L’énergie est maintenant investie contre les personnes qui les exploitent, affirme le SPVM. Le plan s’articule autour de trois priorités d’action, soit l’exploitation sexuelle des mineurs, la traite de personnes à des fins d’exploitation sexuelle et la cohabitation dans les quartiers sensibles.
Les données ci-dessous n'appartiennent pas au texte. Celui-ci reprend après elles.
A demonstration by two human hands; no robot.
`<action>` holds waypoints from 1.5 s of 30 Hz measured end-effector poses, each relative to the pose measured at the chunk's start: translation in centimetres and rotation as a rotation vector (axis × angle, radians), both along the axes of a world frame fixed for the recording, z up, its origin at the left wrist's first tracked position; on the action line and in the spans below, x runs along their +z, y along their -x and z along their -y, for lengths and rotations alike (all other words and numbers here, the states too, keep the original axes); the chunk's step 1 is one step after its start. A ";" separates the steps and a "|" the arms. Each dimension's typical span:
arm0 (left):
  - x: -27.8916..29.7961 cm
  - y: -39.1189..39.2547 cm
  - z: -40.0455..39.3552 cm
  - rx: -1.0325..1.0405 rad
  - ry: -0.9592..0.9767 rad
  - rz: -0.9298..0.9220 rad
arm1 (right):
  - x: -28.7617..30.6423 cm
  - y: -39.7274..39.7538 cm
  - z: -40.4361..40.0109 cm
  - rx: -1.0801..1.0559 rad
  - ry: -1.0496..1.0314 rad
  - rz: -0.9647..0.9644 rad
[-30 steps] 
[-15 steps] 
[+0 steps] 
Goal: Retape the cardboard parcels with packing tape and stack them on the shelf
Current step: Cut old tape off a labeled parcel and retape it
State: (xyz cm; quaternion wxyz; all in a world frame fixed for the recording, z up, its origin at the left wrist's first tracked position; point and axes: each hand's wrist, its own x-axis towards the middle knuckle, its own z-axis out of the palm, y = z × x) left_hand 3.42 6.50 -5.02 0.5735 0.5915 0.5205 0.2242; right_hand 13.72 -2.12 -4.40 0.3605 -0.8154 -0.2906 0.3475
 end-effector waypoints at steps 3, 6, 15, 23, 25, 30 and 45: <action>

Un ensemble de mesures ayant pour objectif de lutter plus efficacement contre la traite humaine, notamment la mise en place d’une escouade regroupant des enquêteurs de Montréal, de Laval, de Longueuil et de la Sûreté du Québec, sont prévues dans le plan. De plus, les policiers, qui enquêtent sur l’exploitation sexuelle des mineurs et ceux qui se chargent de la traite des adultes, travailleront maintenant ensemble. «Comme ces deux milieux ont beaucoup de liens, c’est plus logique qu’il y ait une telle collaboration», fait valoir Mme Paquin.

Le SPVM voudrait aussi que soit créé un centre intégré pour les victimes d’exploitation sexuelle du Montréal métropolitain, qui offrirait un corridor de services, notamment juridiques, médiaux, sociaux et en toxicomanie. Il compte aussi mettre en place une ligne téléphonique à l’intention des victimes d’exploitation sexuelle, disponible 24h sur 24.

Il manque toutefois un tel corridor de services pour les travailleuses du sexe qui ne sont pas victimes de traite humaine, croit l’organisme d’aide aux travailleuses du sexe Stella. «Les travailleuses du sexe ont un chapeau de criminel et si on dénonce les violences qu’on vit, il est possible de se retrouver derrière les barreaux. C’est l’une des barrières qui fait qu’elles ne dénoncent pas les violences», affirme Anna-Aude Caouette, coordonnatrice clinique chez Stella.

Contrairement aux affirmations de Mme Paquin, Mme Caouette remarque que les travailleuses du sexe ne sont pas toujours reçues avec respect dans les postes de police.

«Ces femmes ne devraient pas avoir peur d’être arrêtées, affirme toutefois Mme Paquin. On n’encourage pas nos policiers à intervenir en ce sens.»